DATA BLOCK
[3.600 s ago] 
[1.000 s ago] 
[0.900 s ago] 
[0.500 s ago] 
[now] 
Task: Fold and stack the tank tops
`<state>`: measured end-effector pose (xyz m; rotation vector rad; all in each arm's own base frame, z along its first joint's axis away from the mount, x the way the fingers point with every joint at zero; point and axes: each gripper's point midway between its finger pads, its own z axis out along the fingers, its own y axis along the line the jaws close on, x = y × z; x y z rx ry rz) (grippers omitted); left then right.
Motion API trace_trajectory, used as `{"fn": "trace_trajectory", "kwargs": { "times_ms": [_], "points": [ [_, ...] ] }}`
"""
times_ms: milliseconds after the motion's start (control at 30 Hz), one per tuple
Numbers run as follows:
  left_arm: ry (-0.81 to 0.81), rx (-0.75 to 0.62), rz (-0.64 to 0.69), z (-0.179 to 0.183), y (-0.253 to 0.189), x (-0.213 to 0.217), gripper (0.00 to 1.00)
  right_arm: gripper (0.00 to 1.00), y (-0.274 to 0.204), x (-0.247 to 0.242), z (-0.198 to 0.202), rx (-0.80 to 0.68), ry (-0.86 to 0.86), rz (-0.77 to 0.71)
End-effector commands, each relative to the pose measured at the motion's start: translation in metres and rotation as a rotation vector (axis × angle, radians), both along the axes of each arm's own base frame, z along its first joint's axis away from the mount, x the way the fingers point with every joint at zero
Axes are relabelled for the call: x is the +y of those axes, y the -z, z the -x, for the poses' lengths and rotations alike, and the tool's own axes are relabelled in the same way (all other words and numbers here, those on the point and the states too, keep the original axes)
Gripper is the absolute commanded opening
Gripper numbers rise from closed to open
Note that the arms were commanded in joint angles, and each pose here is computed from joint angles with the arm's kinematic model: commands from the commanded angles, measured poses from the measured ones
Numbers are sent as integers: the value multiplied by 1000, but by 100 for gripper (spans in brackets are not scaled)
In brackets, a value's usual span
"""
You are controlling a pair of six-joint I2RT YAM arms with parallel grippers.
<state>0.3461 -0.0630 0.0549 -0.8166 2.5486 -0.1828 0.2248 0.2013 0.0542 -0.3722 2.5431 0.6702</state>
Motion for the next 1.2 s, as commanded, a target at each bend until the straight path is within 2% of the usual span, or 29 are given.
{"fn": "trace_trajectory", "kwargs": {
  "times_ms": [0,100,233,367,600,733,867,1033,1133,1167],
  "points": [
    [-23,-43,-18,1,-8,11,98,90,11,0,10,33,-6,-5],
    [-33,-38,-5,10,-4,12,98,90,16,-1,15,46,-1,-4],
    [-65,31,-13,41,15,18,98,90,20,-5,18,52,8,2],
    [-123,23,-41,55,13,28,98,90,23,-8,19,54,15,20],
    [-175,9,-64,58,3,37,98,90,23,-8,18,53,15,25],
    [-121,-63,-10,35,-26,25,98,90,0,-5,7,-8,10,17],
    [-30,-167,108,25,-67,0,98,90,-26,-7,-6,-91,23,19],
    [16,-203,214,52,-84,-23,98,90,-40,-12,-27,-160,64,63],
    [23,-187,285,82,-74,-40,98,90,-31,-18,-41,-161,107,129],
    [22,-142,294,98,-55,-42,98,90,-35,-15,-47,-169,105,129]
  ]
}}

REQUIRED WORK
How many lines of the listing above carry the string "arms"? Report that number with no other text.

RESPONSE TO THE EXERCISE
2